There is Max Kennard (Robert Patrick) and his partner Navidad Ramirez (Michael Pena). Kennard looks like someone straight out of the Wild Wild West. He is a killer shot. Ramirez is his young sidekick who was not exactly invited to join but forced his way in. Then we have Coleman Harris (Anthony Mackie), a dedicated black officer, and Conway Keeler (Giovanni Ribisi), a genius in communications. Last but not least is Jerry Wooters (Ryan Gosling) and at first he wants no part in getting Cohen. He is fine with being Romeo in a police uniform who enjoys women and drinks. But when it becomes personal for him, revenge becomes the driving force that gets him to become part of the team.
Brolin fits just right in the role of O’Mara. There is no question that he is a talented guy, but it doesn’t hurt to have the look of a man in charge who acts instead of reacts. Gosling plays the handsome charmer which isn’t a stretch for him by any means. However, there is more to him than just his looks. Once his attitude changes and wants nothing more than to tear Cohen’s world apart, he takes it one step further and goes after his woman (Emma Stone) as well.
But it’s Penn who takes control and commands the most attention out of anyone on the screen. It’s been quite awhile since he has played such a rotten guy. But, he chews up every scene he is in. His Cohen is power-hungry and ruthless, but these traits are what made him the kingpin he has become. He commands respect and even fear. But, it is his intensity that makes him a man you do not want to mess with. It seems like that same intensity follows Penn into each of his performances. That is what makes him a force to be reckoned with and with such a star-studded cast, that’s saying something.

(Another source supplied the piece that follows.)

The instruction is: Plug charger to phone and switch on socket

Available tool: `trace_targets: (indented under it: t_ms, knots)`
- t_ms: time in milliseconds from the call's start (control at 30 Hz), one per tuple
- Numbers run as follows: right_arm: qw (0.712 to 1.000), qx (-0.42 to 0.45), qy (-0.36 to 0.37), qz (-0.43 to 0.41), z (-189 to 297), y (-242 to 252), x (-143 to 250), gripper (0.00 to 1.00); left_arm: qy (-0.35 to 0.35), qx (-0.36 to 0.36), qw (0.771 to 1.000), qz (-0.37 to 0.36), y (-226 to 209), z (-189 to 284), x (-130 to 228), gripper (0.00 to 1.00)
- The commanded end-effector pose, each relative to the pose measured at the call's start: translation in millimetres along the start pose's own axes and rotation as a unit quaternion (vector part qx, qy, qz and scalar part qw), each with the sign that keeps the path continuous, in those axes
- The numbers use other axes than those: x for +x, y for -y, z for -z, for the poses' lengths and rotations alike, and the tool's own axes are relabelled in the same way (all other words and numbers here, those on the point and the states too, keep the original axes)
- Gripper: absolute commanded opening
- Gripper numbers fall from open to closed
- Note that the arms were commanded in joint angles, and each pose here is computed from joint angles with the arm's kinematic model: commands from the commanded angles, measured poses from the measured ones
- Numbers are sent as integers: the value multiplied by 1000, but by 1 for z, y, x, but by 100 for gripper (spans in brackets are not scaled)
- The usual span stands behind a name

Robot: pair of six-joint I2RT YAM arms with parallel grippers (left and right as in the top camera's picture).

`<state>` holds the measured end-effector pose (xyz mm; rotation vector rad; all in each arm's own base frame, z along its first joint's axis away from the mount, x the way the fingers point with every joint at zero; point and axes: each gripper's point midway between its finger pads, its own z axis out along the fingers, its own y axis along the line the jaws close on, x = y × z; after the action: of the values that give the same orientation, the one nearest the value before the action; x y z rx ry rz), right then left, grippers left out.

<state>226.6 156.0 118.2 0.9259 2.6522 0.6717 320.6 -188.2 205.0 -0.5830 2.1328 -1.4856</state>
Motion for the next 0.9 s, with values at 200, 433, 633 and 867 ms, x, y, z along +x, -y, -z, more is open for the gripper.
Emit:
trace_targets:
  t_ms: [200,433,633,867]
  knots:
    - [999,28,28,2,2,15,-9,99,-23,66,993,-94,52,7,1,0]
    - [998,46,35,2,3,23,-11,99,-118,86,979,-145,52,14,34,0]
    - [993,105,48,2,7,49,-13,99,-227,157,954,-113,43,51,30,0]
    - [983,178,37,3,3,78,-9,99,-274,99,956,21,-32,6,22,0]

Other reviews compare Gangster Squad to two other crime-mob films: The Untouchables and L.A. Confidential. And if the film isn’t being compared to them, they are at least being mentioned in the same sentence. Not only is it not fair, but it’s irrelevant. Fleischer’s film isn’t like those other two and it’s not supposed to be. His vision is very different from directors Brian De Palma and Curtis Hanson, and there should be no judgment for that. Now does this mean Gangster Squad doesn’t have a few bullet holes in it? Absolutely not. For example, it would have been nice to have some depth when it comes to the rest of the guys in the squad. Without knowing a lot about the men, there’s no reason to emotionally invest. In return, it leaves you not caring about what happens to them.

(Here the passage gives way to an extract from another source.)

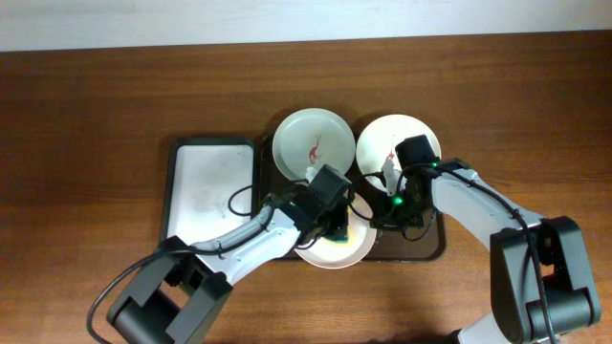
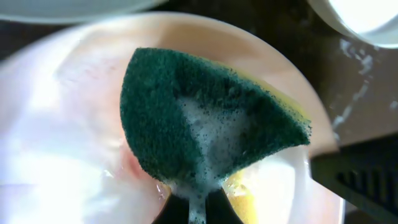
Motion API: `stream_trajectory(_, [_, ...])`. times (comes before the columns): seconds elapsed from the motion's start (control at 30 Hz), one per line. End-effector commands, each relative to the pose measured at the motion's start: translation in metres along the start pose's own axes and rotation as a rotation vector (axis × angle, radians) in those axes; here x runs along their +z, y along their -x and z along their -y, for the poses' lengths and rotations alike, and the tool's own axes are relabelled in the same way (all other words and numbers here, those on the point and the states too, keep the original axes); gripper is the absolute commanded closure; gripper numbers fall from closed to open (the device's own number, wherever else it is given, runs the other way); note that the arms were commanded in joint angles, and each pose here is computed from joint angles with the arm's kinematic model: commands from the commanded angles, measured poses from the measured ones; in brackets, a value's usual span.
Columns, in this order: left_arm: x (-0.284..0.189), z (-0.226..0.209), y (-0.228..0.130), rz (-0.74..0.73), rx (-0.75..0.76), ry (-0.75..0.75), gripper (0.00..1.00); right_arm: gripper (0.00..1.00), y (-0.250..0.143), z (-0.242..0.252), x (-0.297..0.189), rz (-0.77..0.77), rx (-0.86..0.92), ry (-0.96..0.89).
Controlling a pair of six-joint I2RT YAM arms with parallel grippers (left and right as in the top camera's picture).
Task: Clean dirty plates on tray and stack at the side
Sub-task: 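Scrub the held front plate with the sponge in the left gripper, then carry the cleaned plate right and set it on the table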
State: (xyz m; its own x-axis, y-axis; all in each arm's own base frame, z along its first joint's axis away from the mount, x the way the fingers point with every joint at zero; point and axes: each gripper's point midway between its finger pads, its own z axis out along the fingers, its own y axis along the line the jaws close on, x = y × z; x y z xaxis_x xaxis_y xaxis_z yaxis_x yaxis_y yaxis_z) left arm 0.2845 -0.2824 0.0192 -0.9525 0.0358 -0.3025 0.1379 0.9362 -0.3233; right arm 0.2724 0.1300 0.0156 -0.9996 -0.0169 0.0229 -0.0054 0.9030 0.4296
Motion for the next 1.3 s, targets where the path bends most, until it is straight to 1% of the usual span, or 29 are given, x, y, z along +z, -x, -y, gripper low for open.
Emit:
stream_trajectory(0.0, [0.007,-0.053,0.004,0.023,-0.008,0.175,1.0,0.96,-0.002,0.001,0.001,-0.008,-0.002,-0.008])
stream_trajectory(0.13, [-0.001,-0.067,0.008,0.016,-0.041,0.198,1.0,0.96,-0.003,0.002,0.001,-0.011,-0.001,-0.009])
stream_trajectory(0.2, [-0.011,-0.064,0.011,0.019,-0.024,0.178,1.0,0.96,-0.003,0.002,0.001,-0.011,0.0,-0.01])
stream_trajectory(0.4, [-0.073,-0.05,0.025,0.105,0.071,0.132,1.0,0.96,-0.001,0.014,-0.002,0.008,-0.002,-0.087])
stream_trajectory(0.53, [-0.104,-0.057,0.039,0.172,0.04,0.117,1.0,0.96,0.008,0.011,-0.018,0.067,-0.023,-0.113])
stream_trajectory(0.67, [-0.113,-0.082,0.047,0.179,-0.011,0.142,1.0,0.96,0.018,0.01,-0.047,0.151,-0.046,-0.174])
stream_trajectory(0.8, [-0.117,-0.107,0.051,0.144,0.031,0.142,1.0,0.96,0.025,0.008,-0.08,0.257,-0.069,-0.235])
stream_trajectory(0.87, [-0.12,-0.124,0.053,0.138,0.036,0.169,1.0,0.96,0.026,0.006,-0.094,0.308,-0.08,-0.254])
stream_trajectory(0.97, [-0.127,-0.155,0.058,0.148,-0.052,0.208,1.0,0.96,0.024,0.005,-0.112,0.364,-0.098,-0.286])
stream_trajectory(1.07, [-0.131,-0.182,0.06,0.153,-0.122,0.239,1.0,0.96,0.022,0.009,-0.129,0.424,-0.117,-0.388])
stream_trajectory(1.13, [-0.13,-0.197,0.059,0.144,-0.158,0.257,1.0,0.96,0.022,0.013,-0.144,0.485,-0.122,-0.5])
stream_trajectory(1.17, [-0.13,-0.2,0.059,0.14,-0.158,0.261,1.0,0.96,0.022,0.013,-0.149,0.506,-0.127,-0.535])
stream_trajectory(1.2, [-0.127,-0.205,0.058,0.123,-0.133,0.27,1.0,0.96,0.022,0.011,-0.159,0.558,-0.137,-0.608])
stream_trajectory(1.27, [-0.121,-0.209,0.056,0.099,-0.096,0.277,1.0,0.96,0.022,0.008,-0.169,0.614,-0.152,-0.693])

The most disappointing thing in the film may be the lack of chemistry between Gosling and Stone. It does not help she’s not in the movie that much. But, their relationship isn’t given the proper time or attention either. You will just have to watch Crazy, Stupid, Love if you want to see real chemistry between the two.
But even with that said, it still does not take away from how cool and entertaining Gangster Squad is. It delivers everything a mobster film should. Fleischer is doing his thing and makes this genre his own. His film may not be a masterpiece that some had hoped for, but it’s still pretty damn good.
“Nature Boy” Brandon Vick is the resident film critic of the SoBros Network, and star of Brandon’s Box Office In Your Mouth. Follow him on Twitter@SirBrandonV and be sure to search #VicksFlicks for all of his latest movie reviews.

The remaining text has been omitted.